Tablet e-readers are best for those who are used to LCD screens, reads colour content materials (such as magazines, comics and cook books) and wants additional entertainment.
(TIP: If you got an Android tablet, download ‘screen filter’ which darkens the screen PAST the system setting. This is my #1 app/method to read without eye strains or the annoying brightness in the dark.)
Does size matter? This depends on you. I chose 7″ reader because I want something that can fit in one hand and doesn’t take up room. However, if you’re not one to customize the size of the fonts, a 7″ may require you to “flip” (aka tap) the pages more often. As compared to a 10″, the amount of space available for the texts will limit your tapping and making the chapter appear much shorter. Also, if you’re not a fan of looking at a big page full of words, this is where a smaller size will matter.
What do I use? I used to have a Kobo 6″ reader and switched over to the Samsung Galaxy Tab. I have my reasons to switching over to a tablet, and choosing Samsung over Apple. If you’re interested in why, leave a comment, but otherwise, I don’t want to include a review.
If you purchased a Kobo (or Kindle), you’ll be using their own e-book management program. While I did use the Kobo management for a while, it was quite limited.
Downloading an e-book management may be a bit technical for a few. Aside from keeping all your books organized, some programs allow you to edit the e-book file (eg. changing the cover).
Popular management programs include: Calibre
, Adobe Digital Editions
(required if you’re borrowing books from the library), and of course, Kobo/Kindle management.
I use Calibre to edit my e-books from time to time, and I use Adobe Digital Editions when I borrow e-books from my library and/or when I read textbooks on my laptop.

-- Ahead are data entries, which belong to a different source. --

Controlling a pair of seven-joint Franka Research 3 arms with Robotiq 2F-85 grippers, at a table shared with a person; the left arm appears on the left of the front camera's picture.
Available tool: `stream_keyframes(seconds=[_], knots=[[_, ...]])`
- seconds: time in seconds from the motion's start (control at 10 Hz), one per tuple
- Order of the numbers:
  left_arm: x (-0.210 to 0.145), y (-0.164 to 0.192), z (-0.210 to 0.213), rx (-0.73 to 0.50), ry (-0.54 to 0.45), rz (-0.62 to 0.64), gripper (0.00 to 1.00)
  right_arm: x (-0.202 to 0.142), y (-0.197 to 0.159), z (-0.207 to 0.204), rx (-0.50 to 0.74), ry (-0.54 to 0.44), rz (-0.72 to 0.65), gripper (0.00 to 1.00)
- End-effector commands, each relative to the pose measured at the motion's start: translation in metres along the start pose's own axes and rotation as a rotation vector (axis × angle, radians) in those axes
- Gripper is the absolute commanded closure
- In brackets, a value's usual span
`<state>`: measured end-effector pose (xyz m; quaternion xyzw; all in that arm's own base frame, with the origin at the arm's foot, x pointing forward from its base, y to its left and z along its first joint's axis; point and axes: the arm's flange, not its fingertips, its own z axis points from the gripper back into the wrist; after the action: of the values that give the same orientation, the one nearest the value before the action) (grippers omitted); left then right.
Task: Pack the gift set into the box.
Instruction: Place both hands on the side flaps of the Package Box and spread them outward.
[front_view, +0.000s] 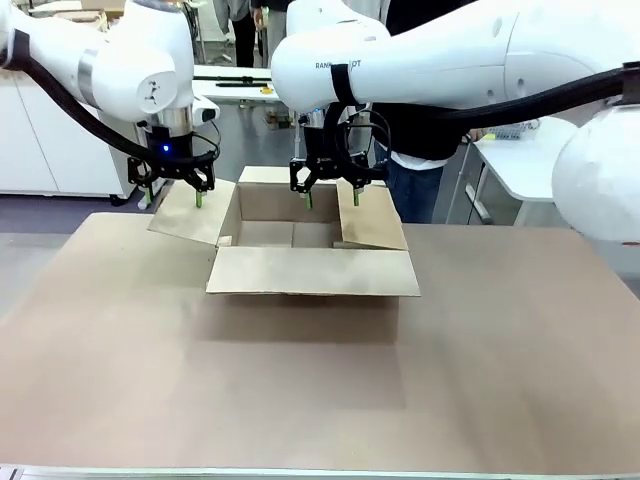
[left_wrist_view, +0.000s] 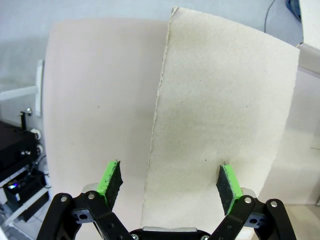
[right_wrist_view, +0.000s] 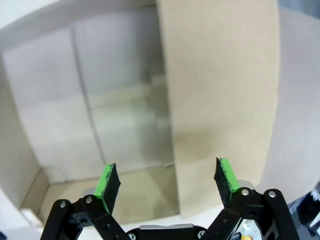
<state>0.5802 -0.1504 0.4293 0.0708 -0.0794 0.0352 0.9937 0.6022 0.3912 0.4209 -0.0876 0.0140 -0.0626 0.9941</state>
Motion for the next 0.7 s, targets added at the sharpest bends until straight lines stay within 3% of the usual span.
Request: stream_keyframes(seconds=[0.0, 0.4, 0.6], knots=[[0.0, 0.002, 0.0, 0.018, -0.013, 0.006, 0.0, 0.006, 0.004, -0.011, -0.064, -0.052, -0.071, 0.0], [0.0, 0.002, 0.0, 0.018, -0.013, 0.006, 0.0, 0.005, 0.005, -0.03, -0.177, -0.148, -0.083, 0.0], [0.0, 0.002, 0.0, 0.018, -0.013, 0.006, 0.0, -0.002, -0.008, -0.027, -0.229, -0.116, -0.071, 0.0]])
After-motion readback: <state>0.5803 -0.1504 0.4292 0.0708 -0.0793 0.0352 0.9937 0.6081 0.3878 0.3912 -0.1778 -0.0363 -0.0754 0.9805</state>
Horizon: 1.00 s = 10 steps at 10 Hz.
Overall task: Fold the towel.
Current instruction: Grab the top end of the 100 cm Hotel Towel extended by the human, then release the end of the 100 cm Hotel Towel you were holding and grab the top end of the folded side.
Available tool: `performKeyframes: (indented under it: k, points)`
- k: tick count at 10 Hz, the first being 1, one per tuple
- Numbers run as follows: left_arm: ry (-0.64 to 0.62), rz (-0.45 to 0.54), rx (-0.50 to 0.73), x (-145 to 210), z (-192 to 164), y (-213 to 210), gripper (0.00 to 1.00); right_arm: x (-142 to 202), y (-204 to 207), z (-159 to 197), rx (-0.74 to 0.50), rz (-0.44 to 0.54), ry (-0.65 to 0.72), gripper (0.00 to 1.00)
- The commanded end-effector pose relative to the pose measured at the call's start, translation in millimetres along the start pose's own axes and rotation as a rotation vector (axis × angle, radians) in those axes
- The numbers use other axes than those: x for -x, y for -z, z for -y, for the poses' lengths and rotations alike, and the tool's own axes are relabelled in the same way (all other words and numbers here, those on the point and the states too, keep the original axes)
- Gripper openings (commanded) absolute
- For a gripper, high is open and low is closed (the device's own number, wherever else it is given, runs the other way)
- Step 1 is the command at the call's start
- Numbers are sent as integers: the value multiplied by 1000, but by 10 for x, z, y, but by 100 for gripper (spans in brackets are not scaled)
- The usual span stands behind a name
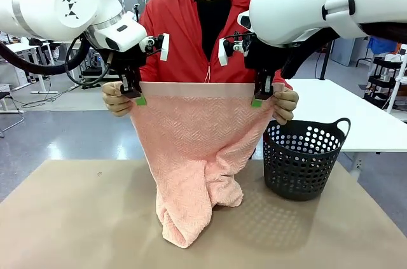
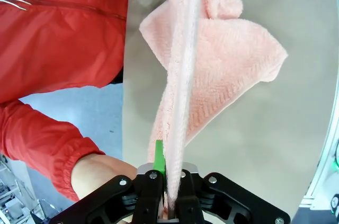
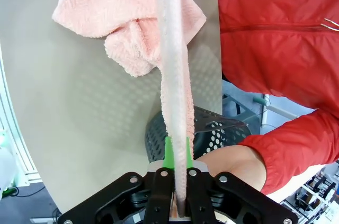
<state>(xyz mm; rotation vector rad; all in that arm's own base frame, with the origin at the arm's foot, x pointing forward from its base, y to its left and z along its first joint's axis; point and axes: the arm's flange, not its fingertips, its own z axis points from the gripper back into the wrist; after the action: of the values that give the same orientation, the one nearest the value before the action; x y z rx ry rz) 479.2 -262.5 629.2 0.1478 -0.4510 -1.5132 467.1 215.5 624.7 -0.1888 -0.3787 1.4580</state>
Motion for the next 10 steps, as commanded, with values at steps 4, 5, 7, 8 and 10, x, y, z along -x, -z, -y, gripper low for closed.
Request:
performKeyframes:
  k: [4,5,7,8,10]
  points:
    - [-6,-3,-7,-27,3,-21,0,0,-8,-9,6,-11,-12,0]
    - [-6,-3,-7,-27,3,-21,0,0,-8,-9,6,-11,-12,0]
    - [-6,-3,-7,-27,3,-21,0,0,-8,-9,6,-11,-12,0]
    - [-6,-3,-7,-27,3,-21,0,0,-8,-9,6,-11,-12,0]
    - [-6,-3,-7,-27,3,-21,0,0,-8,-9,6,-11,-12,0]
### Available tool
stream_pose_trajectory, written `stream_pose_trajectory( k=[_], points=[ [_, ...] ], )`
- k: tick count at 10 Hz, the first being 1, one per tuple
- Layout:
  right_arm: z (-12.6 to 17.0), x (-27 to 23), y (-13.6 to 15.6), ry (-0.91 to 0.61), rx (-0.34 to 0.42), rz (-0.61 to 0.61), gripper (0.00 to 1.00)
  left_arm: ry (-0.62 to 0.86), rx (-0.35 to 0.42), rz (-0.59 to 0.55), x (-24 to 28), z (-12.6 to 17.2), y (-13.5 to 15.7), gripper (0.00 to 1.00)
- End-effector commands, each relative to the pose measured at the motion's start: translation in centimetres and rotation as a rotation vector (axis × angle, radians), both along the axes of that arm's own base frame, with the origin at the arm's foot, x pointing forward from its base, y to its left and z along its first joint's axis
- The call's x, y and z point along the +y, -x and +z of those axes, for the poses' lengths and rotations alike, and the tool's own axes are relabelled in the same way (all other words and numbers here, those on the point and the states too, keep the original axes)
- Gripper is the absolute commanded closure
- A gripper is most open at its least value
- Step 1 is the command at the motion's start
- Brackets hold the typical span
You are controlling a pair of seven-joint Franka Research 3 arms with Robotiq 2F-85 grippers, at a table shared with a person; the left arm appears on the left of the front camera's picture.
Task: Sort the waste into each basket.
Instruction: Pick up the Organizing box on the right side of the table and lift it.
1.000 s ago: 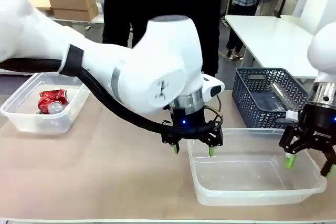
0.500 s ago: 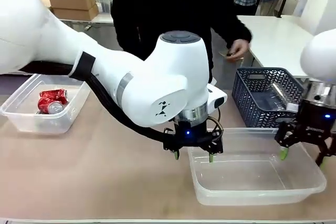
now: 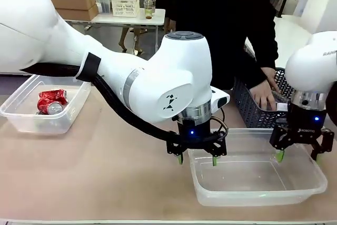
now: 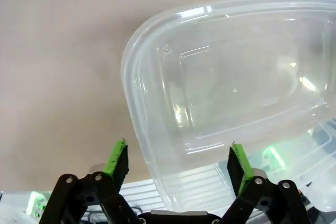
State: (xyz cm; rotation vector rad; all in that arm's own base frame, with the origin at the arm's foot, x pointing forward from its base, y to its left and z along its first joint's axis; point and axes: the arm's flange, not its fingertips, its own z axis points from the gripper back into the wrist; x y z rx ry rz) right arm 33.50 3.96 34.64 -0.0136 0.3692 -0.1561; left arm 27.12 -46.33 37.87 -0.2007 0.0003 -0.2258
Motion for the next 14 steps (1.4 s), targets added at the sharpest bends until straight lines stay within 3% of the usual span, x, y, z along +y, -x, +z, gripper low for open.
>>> stream_pose_trajectory(
  k=[1, 2, 3, 5, 6, 8, 9, 11, 14],
  points=[
    [-2.7, -0.9, 5.6, 0.022, 0.046, 0.056, 0.55, -0.003, 0.019, -0.005, 0.3, 0.2, -0.2, 0.60],
    [-2.8, -1.0, 5.8, 0.012, 0.056, 0.064, 0.56, -0.005, 0.023, 0.001, 0.3, 0.2, -0.2, 0.73],
    [-3.0, -1.0, 5.9, 0.006, 0.058, 0.068, 1.00, -0.002, 0.023, 0.002, 0.3, 0.2, -0.2, 1.00],
    [-2.7, -1.2, 6.0, -0.003, 0.047, 0.066, 1.00, -0.006, 0.029, 0.000, 0.3, 0.1, -0.2, 1.00],
    [-2.4, -1.2, 6.1, -0.004, 0.040, 0.073, 0.84, -0.001, 0.032, -0.003, 0.3, 0.2, -0.3, 0.97],
    [-2.3, -1.3, 6.2, 0.000, 0.046, 0.073, 1.00, -0.010, 0.039, -0.014, 0.4, 0.3, -0.2, 1.00],
    [-2.0, -1.5, 6.1, 0.005, 0.046, 0.045, 1.00, -0.020, 0.044, 0.003, 0.7, 0.6, -0.2, 1.00],
    [0.8, -0.9, 6.6, -0.003, 0.036, 0.015, 1.00, -0.010, 0.065, -0.031, 2.4, 2.7, 0.3, 1.00],
    [8.8, 2.3, 6.1, 0.006, 0.031, -0.078, 1.00, 0.017, 0.076, -0.011, 7.9, 8.6, 2.4, 1.00]
  ],
)
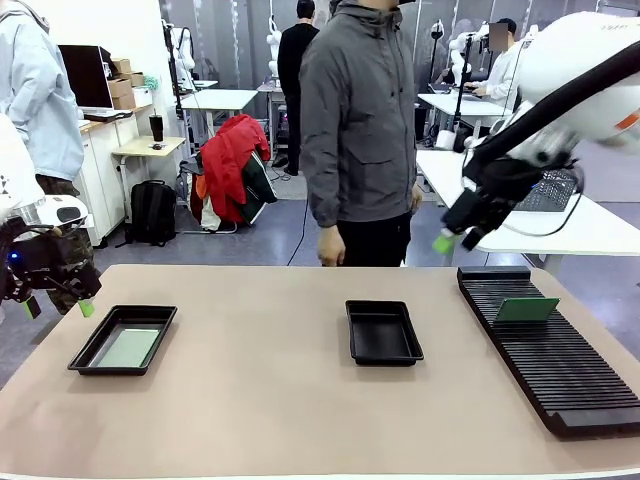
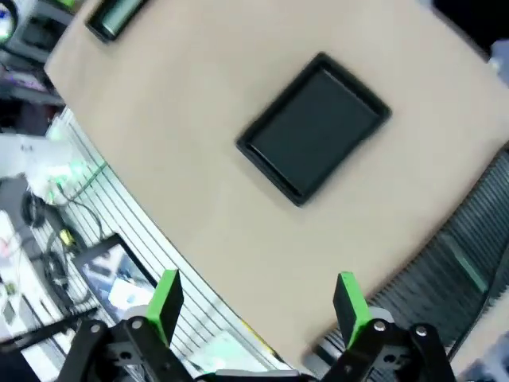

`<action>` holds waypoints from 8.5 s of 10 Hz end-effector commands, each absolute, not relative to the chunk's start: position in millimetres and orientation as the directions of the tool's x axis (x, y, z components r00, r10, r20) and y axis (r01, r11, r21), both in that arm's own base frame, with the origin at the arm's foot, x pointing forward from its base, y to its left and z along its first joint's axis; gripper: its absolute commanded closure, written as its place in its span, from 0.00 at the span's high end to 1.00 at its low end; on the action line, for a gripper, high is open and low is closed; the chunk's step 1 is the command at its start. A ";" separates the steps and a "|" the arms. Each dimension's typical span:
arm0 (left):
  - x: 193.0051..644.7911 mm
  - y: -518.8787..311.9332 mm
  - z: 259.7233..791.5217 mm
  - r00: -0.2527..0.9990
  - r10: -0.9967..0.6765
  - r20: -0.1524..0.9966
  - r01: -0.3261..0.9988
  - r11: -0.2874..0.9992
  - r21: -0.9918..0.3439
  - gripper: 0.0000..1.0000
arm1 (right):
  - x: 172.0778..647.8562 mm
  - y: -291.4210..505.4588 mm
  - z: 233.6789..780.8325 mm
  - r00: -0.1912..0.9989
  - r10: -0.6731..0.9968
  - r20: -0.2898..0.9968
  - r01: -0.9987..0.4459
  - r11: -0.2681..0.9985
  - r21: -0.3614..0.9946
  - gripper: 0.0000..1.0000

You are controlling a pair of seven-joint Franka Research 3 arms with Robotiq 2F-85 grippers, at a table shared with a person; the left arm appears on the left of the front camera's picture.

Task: Inspect and transfer BCBs to ESD trays.
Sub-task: Pick up the Blank PCB from the PCB Rack and place it in the right ESD tray.

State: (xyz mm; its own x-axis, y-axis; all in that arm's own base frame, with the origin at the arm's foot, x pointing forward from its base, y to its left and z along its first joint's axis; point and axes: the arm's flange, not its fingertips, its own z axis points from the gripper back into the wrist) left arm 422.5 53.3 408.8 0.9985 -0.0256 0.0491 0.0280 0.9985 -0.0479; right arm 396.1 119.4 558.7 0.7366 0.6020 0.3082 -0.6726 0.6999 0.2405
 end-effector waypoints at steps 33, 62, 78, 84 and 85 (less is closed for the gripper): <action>423.8 54.3 407.0 0.998 -0.026 0.059 0.029 0.998 -0.053 1.00 | 446.3 -57.5 566.7 -0.167 0.986 0.026 -0.974 -0.161 -0.156 1.00; 423.8 54.3 407.0 0.998 -0.026 0.059 0.029 0.998 -0.053 1.00 | 516.2 -38.3 356.0 -0.105 0.993 0.046 -0.979 -0.096 -0.178 1.00; 423.8 54.3 407.0 0.998 -0.026 0.059 0.029 0.998 -0.053 1.00 | 520.7 -44.4 348.5 -0.058 0.998 0.018 -0.975 -0.052 -0.215 0.45; 423.8 54.3 407.0 0.998 -0.026 0.059 0.029 0.998 -0.053 1.00 | 520.1 -44.6 348.5 -0.047 0.999 0.024 -0.979 -0.041 -0.201 0.17; 423.8 54.3 407.0 0.998 -0.026 0.059 0.029 0.998 -0.053 1.00 | 519.4 -44.6 348.7 -0.047 0.999 0.023 -0.979 -0.041 -0.198 0.18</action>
State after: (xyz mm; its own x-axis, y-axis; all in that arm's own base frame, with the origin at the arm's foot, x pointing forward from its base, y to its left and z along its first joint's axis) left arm 422.8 53.2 407.9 0.9985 -0.0260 0.0476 0.0283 0.9984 -0.0484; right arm 519.3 -43.9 352.7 -0.0633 0.9979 0.0126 -0.9800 -0.0597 -0.1897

You can purchase e-books from the Kobo store and/or Kindle store, which is accessible via your reader or the app. You can now also purchase books from the Apple iStore (iPads/Apple products only) or even the Google Bookstore.
Prices tend to be cheaper than printed books. Also, Kobo sends daily coupons/discount codes which is why I tend to purchase from Kobo a lot.
To be honest, if you’re one to pirate (who doesn’t?), be aware of missing content/messed up contents. I have downloaded a few pirated e-books, and although the file isn’t corrupted, there are missing words/pictures which frustrated me a lot. This is probably the reason why I rent and purchase my books so I don’t have to deal with a messed up book.
That being said, there are sites that offer free legit e-books, but these are more academic-like books. A quick Google search will bring you to the top free e-book sites but personally, they’re a waste of time to look through because you won’t find any of the New York Best Sellers YA books there.
So… what now? Find books to read! I love using Goodreads
to discover new books!
PS: Yes, you can also use your computer to read if you don’t want to invest in an e-reader. Just download Adobe Digital Editor, or the Kobo Management program; start purchasing books and read!
If you have any questions or concerns, let me know and I’ll try my best to answer them. If you’re looking for a product review, I’m only experienced with Apple iPads, Kobos, and Samsung Galaxy. I don’t know much about Kindle e-readers (we don’t have them in-store in Canada; online only) or Sony e-readers.